→ WHAT YOU HAVE TO DO
Word for word, reproduce the listing that follows, excluding any pictures it contains.

→ INPUT DATA
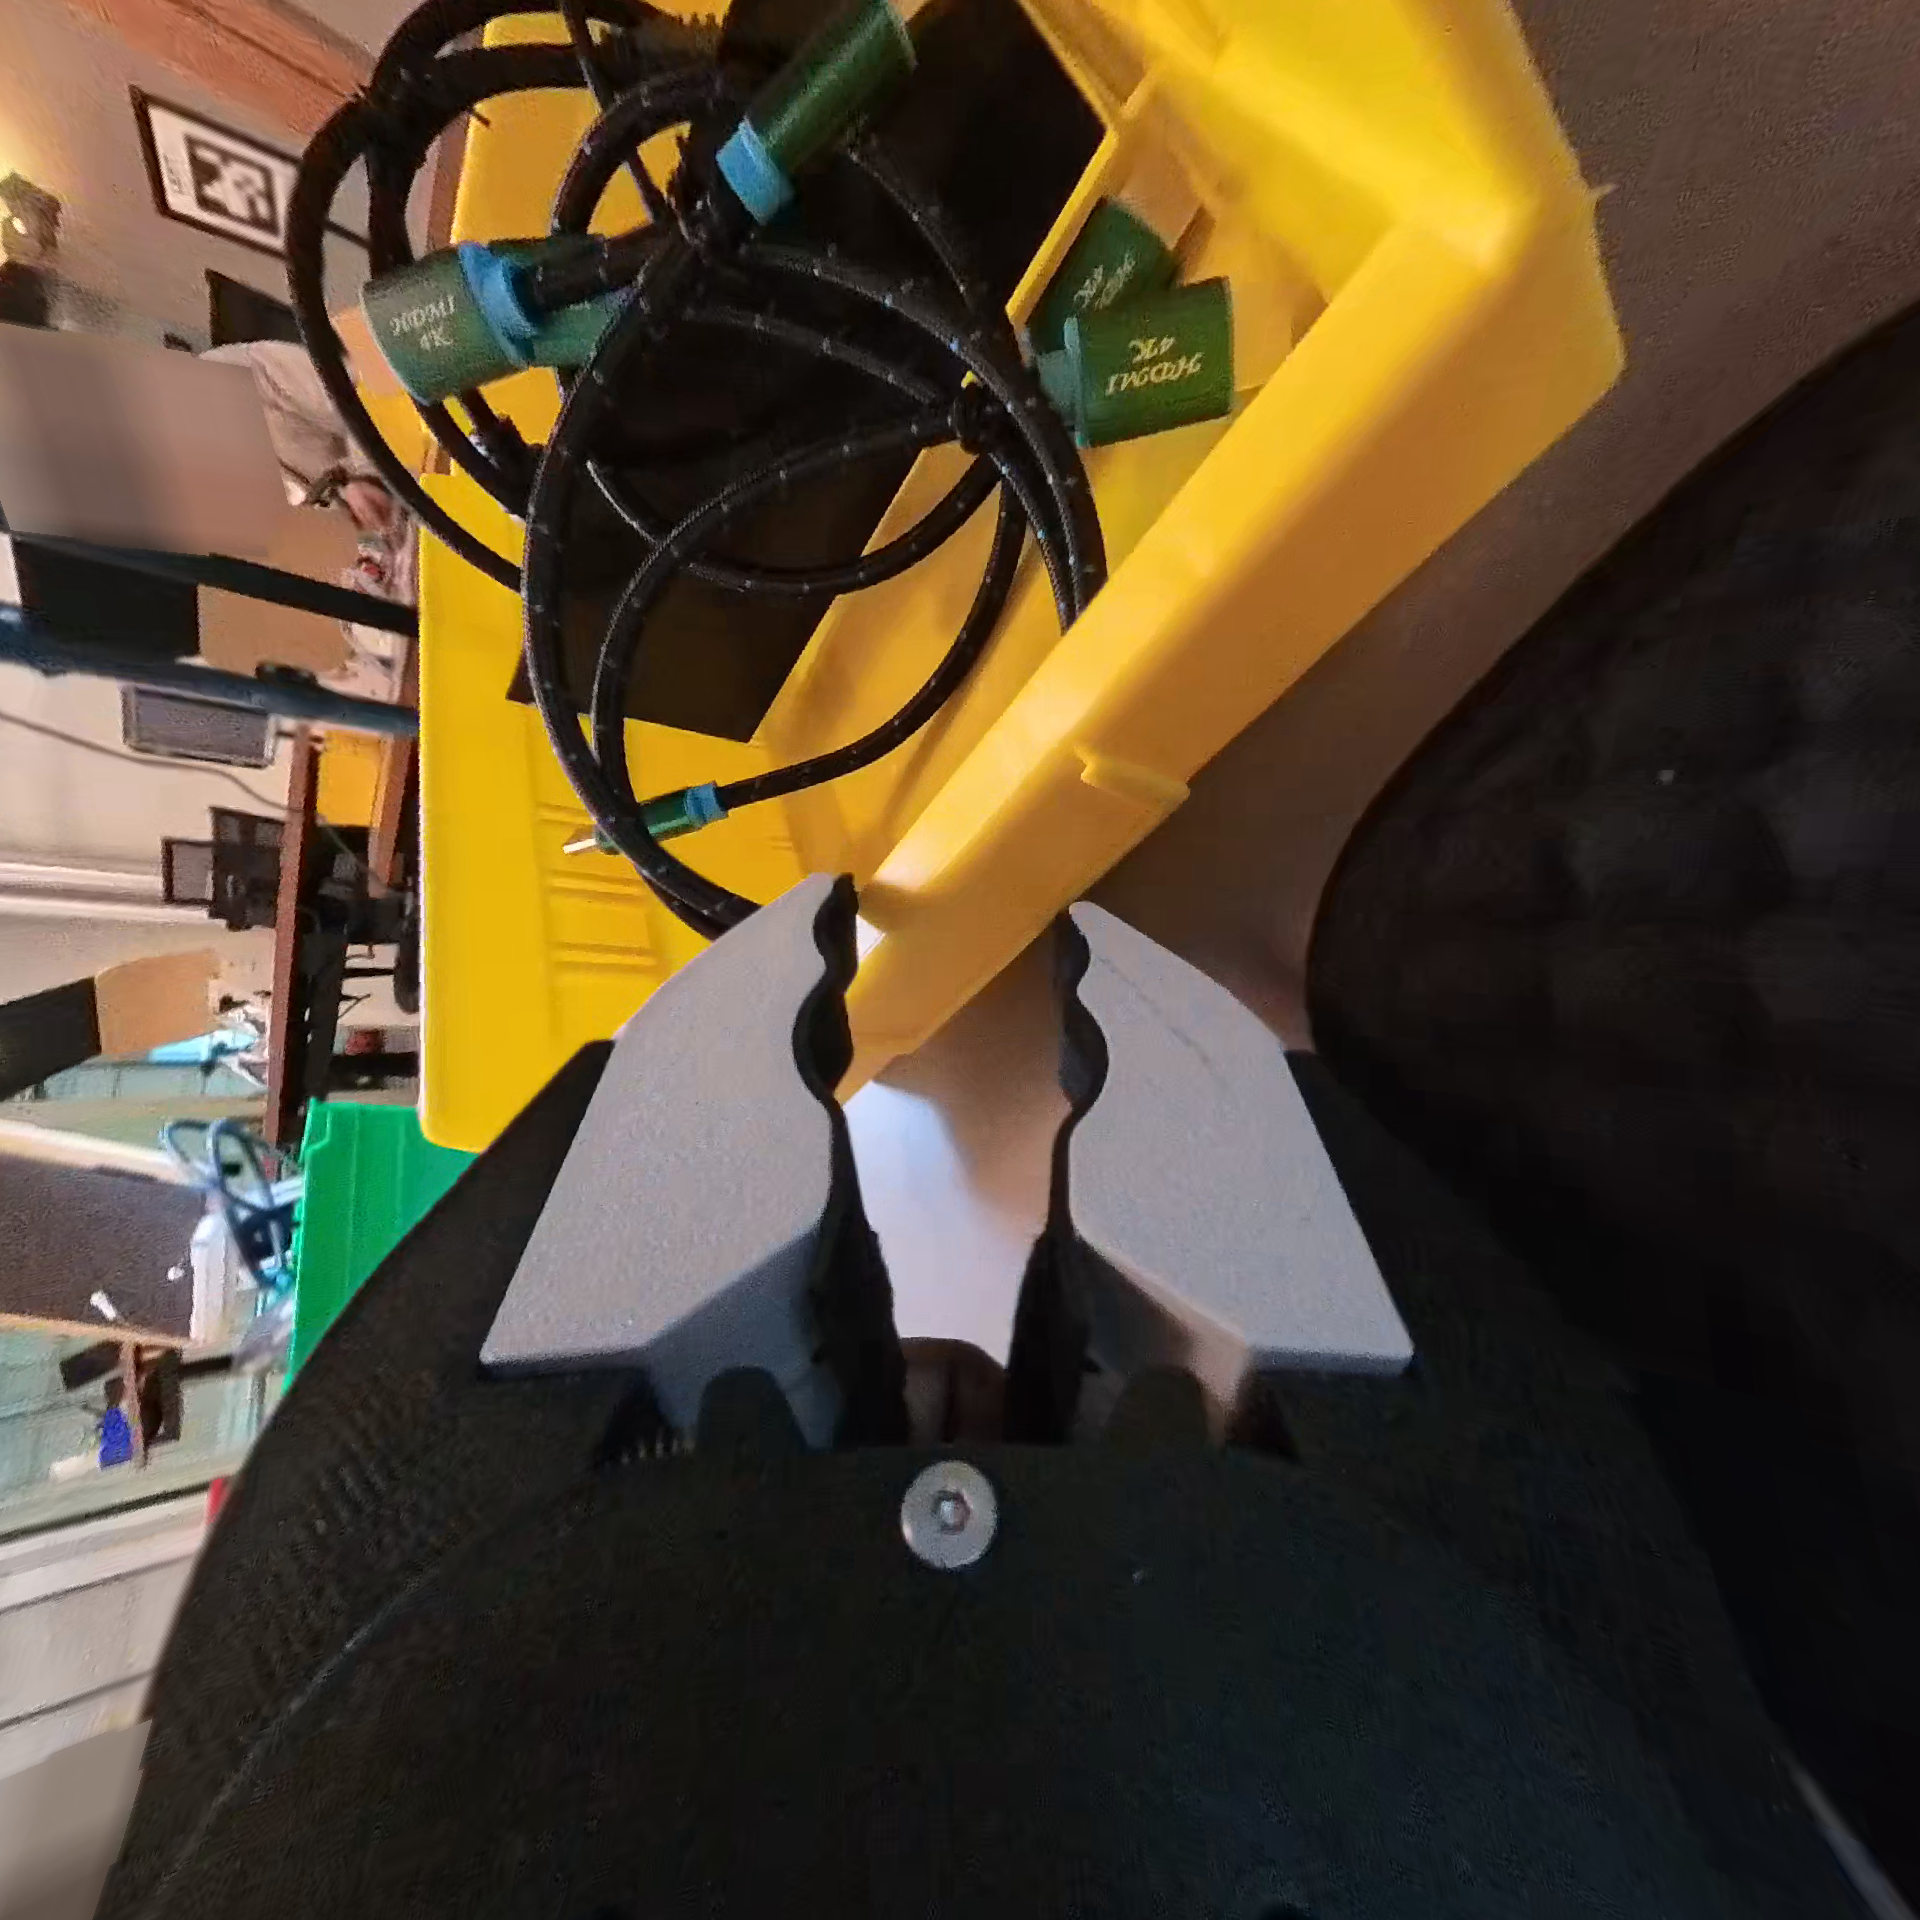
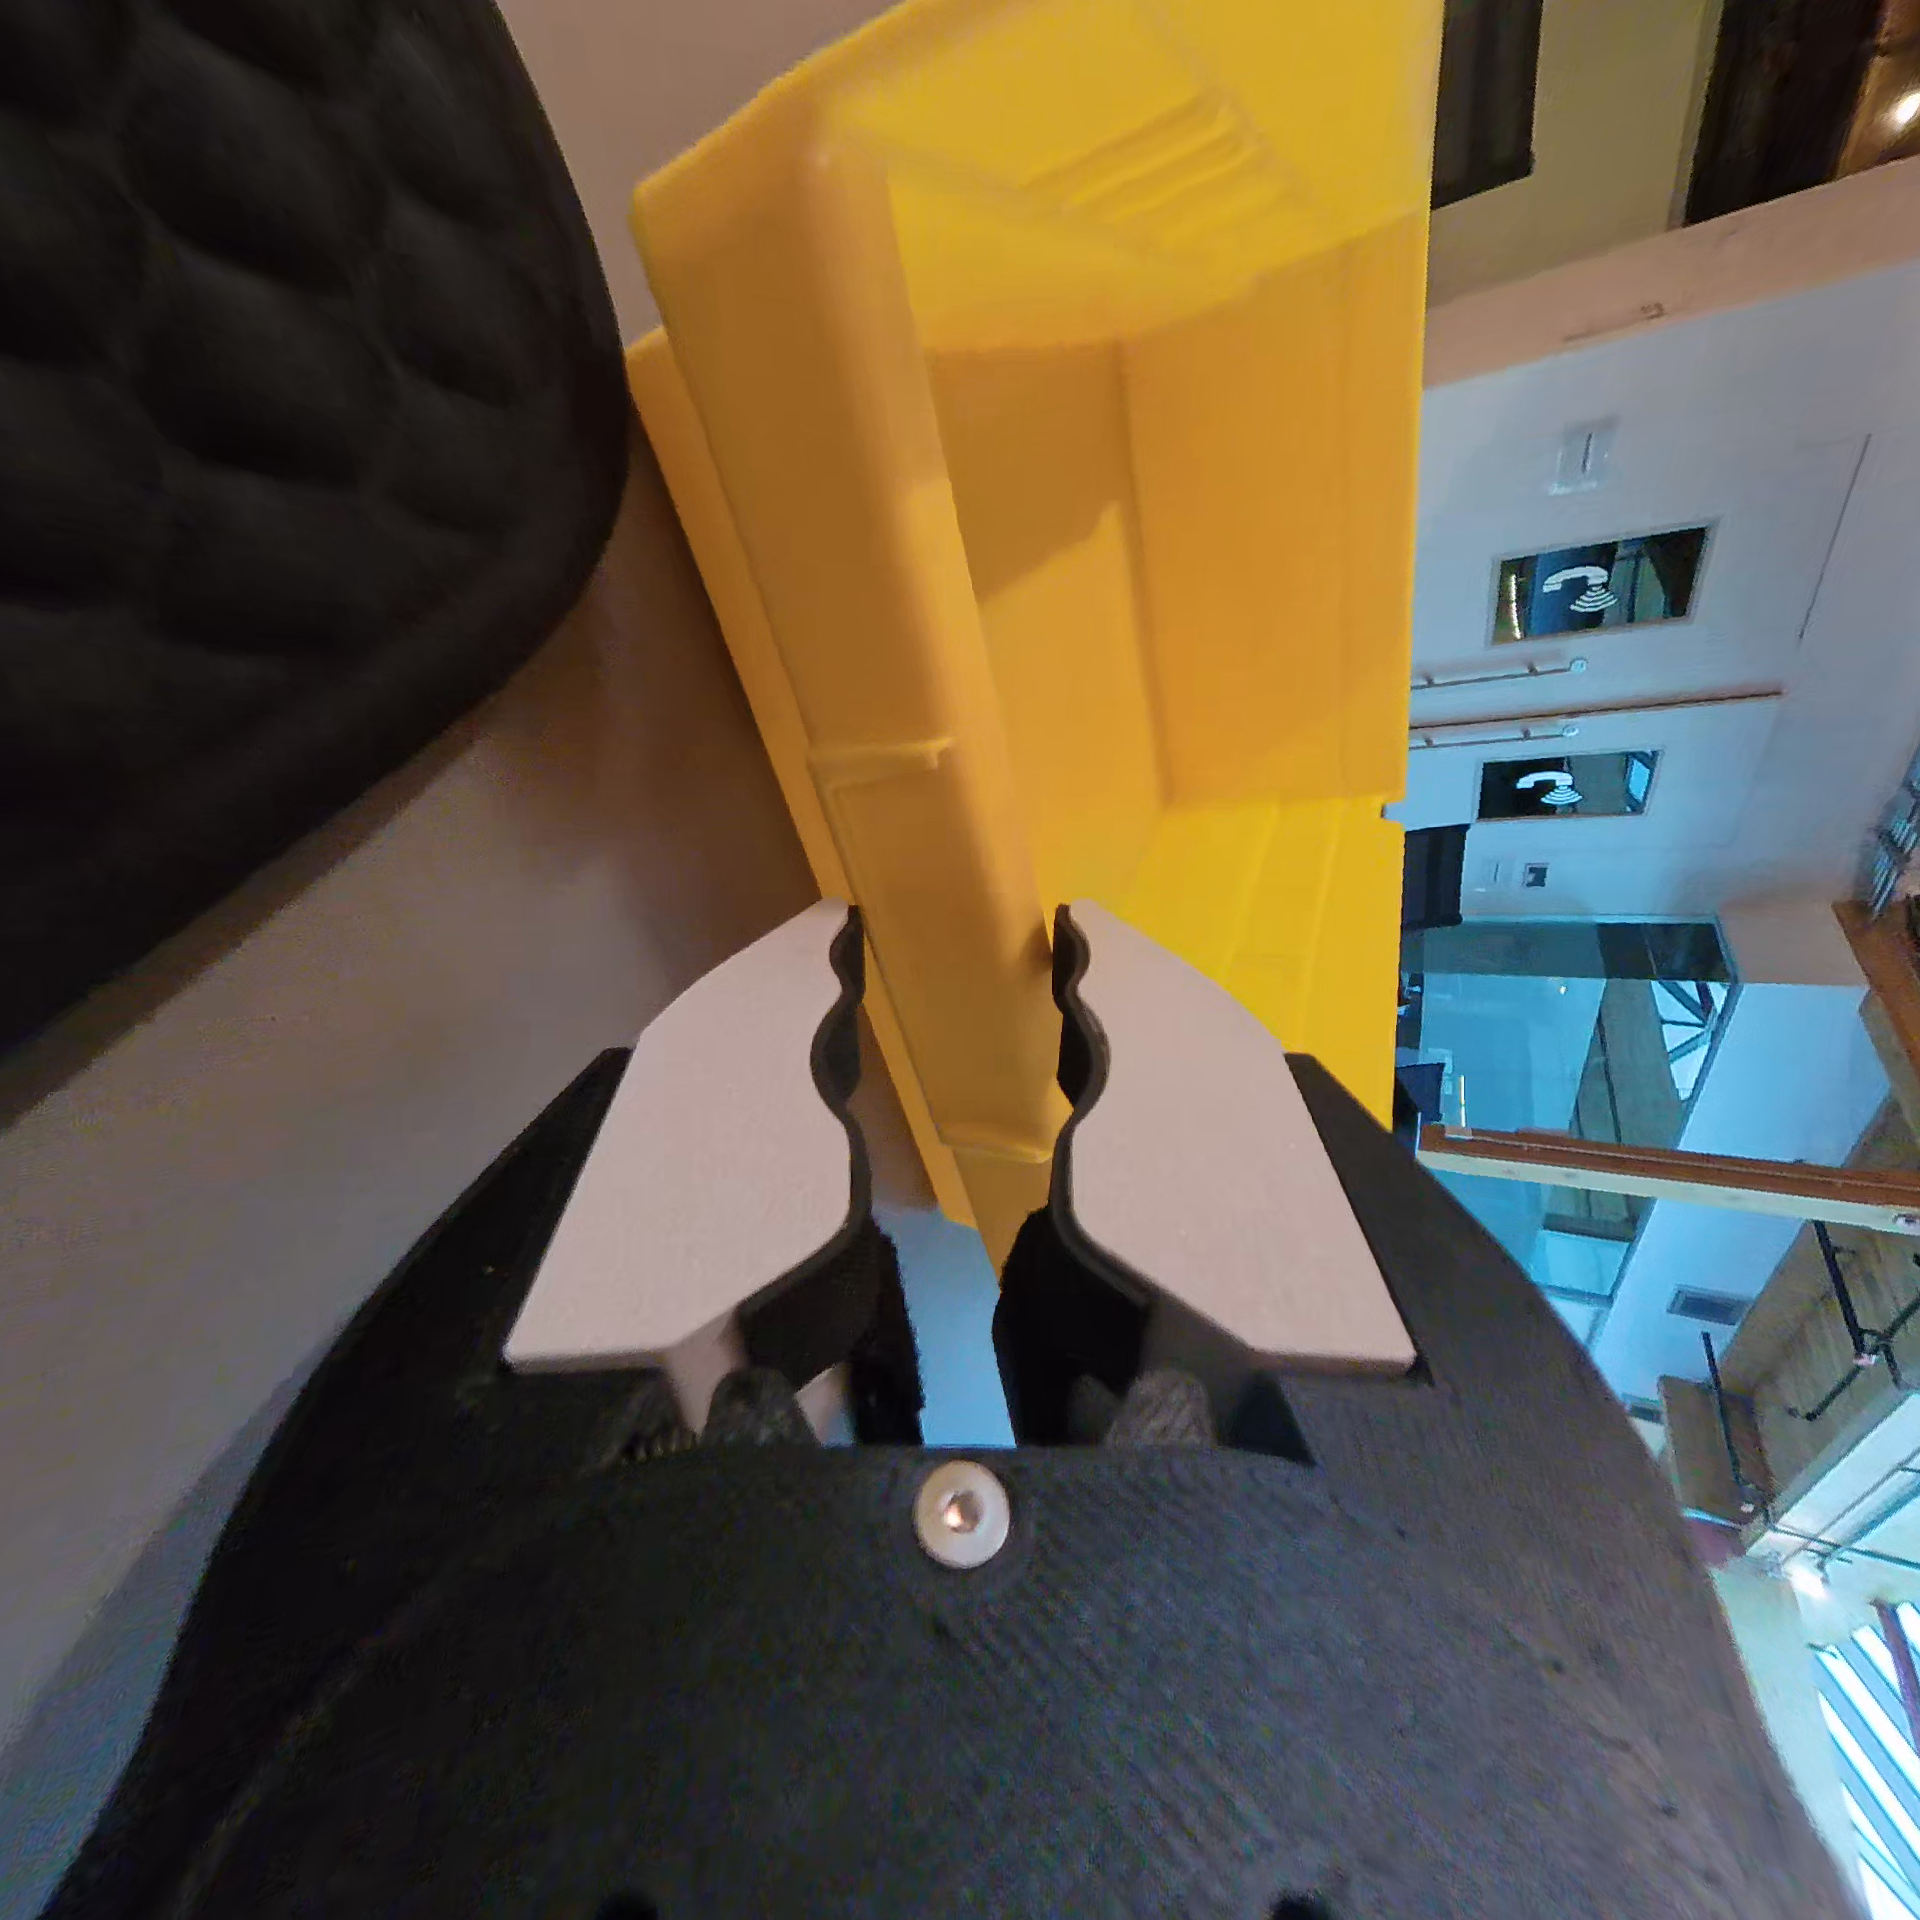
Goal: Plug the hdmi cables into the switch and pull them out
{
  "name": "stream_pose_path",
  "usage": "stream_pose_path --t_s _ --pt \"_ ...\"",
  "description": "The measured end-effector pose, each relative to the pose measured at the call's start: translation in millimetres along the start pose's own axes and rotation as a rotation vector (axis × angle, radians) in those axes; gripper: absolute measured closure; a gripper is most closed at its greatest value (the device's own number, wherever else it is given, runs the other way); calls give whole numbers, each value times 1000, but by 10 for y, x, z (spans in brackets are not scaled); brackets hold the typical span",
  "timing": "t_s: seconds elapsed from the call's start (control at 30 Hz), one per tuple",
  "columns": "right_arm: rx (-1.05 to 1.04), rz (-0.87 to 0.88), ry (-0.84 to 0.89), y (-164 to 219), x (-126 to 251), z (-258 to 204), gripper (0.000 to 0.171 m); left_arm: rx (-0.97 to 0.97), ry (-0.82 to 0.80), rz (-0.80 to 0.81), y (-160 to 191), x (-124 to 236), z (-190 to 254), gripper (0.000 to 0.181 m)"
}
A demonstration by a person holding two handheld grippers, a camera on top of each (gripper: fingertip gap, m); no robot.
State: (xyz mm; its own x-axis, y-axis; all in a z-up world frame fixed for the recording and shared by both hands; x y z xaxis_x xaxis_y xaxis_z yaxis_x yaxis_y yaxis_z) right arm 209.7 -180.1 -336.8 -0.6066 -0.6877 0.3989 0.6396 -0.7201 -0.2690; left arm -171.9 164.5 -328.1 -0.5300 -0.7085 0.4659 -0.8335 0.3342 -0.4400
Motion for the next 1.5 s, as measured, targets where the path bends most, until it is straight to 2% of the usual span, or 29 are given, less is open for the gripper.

→ WORKED SOLUTION
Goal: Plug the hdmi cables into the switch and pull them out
{
  "name": "stream_pose_path",
  "usage": "stream_pose_path --t_s _ --pt \"_ ...\"",
  "description": "The measured end-effector pose, each relative to the pose measured at the call's start: translation in millimetres along the start pose's own axes and rotation as a rotation vector (axis × angle, radians) in those axes; gripper: absolute measured closure; a gripper is most closed at its greatest value (the device's own number, wherever else it is given, runs the other way); calls give whole numbers, each value times 1000, but by 10 for y, x, z (spans in brackets are not scaled); brackets hold the typical span",
  "timing": "t_s: seconds elapsed from the call's start (control at 30 Hz), one per tuple",
  "columns": "right_arm: rx (-1.05 to 1.04), rz (-0.87 to 0.88), ry (-0.84 to 0.89), y (-164 to 219), x (-126 to 251), z (-258 to 204), gripper (0.000 to 0.171 m); left_arm: rx (-0.97 to 0.97), ry (-0.82 to 0.80), rz (-0.80 to 0.81), y (-160 to 191), x (-124 to 236), z (-190 to 254), gripper (0.000 to 0.181 m)"
}
A demonstration by a person holding two handheld grippers, a camera on top of each (gripper: fingertip gap, m); no robot.
State: (xyz mm; its own x-axis, y-axis; all in a z-up world frame fixed for the recording and shared by both hands; x y z xaxis_x xaxis_y xaxis_z yaxis_x yaxis_y yaxis_z) right arm 209.7 -180.1 -336.8 -0.6066 -0.6877 0.3989 0.6396 -0.7201 -0.2690; left arm -171.9 164.5 -328.1 -0.5300 -0.7085 0.4659 -0.8335 0.3342 -0.4400
Motion for the next 1.5 s, as measured, targets where the path bends most, until it is straight to 2% of the usual span, or 29 are given, less is open for the gripper.

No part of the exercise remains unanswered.